Our trip had taken us from Fairbanks,Alaska up the Haul Road (Dalton Highway), over Chandlar Shelf, and peaked at Atigun Pass (4,738′). We traversed the valley on the north side of the Brooks Range, and explored as far as Toolik. Although we were on the tundra, we never went far enough to leave the Brooks Range out of sight. Because of the incredible backdrop the mountains provided, I was compelled to place what we observed in their natural habitat. The resulting pictures and galleries provide a slice of diversity of the flowers and birds found on the tundra.

One of the remarkable birds seen during the trip was a bluethroat. These awesome birds are one of a few species which winter in Asia, but breed on the tundra in Alaska. Due to the amount of migration time needed they spend a lot of time on the wing! When we found it with help from another birder, the male bluethroat was displaying in the air and calling out in the voices of many species. Bluethroats are almost perfect mimics, and as it sang out we could hear the calls of redpolls, gray-cheeked thrushes, and swallows in its repertoire. A bluethroat female will find this male attractive if it can mimic enough other birds. The video below captures a few of the calls of this unique and beautiful bird, and shows of its stunning throat!

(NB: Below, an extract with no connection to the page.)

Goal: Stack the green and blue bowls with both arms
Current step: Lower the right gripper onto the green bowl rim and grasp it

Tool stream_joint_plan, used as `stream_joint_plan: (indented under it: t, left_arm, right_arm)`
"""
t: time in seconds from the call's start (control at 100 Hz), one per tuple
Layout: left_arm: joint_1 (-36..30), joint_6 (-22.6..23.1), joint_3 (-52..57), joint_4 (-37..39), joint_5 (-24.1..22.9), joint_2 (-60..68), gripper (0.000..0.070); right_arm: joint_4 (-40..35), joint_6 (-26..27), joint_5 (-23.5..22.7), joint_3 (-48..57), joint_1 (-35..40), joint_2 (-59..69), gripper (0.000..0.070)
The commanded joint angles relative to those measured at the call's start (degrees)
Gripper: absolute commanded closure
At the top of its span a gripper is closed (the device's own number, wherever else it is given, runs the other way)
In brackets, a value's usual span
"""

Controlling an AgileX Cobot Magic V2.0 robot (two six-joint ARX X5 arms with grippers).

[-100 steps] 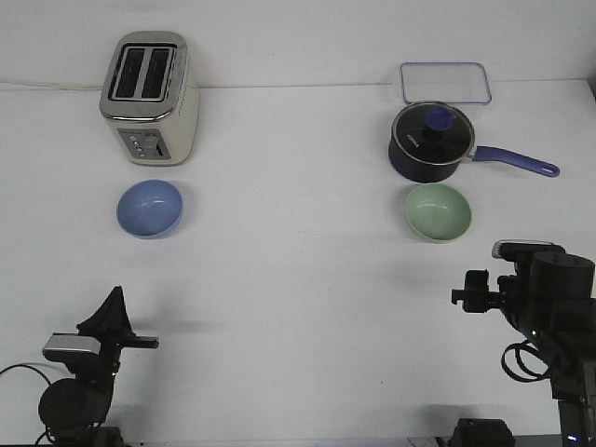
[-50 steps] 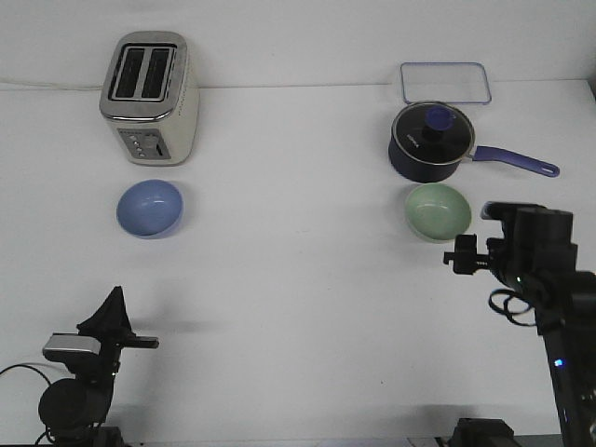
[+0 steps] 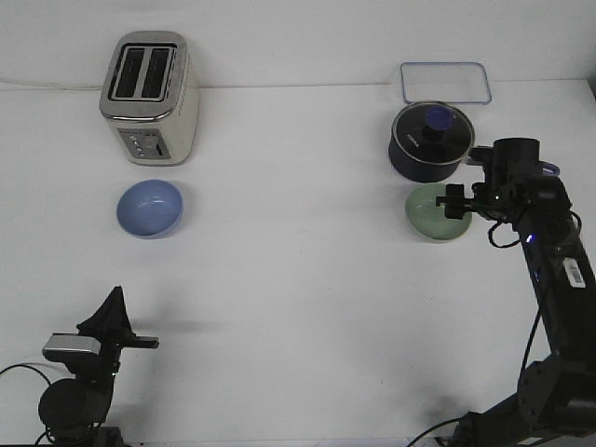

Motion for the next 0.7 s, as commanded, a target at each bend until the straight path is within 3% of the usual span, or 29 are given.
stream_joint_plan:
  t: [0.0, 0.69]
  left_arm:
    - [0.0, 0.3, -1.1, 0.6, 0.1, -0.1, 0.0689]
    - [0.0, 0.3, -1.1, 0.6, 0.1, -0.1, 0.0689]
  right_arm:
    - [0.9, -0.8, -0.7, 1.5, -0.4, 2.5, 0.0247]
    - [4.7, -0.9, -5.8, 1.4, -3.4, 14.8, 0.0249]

The northern hawk owl was another great bird of the trip. These raptors are efficient predators and unlike most owls are active during the mornings, evenings, and even during midday. This adaptation arose from the lack of nighttime in the tundra. The hawk owl we found was perched in the dead limbs of a burned black spruce, and actively twisted its head back and forth at every new sound. Suddenly the twisting head stopped, and it fixed its gaze on some unfortunate small animal on the ground. It dove off the branch with tucked wings, swooped low above the shrubs, but then perched again with empty claws. No breakfast this time! The second video below shows the intense stare of this bird.

Bluethroat Video:

Northern Hawk Owl Video:

Yellow, purple, pink, white, and red splashes of color were evident all across the tundra. Each color was associated with a pointed, rounded, tall, or stunted flower and stalk. The flowers of the tundra come in many different colors and shapes! Often the species are associated with a particular habitat type. Alpine arnica were found in the higher alpine tundra, arctic poppies in the short tundra, and bell heather tucked into the low pockets of the tussocks. One of the unexpected flowers of the trip were the frigid shooting stars that lined a small stream south of Toolik Field Station. Although I have wanted to see them for years now, I never thought the first time would be on the tundra! The flowers are aptly named, as their unique shape trails behind them as if they fell from the sky.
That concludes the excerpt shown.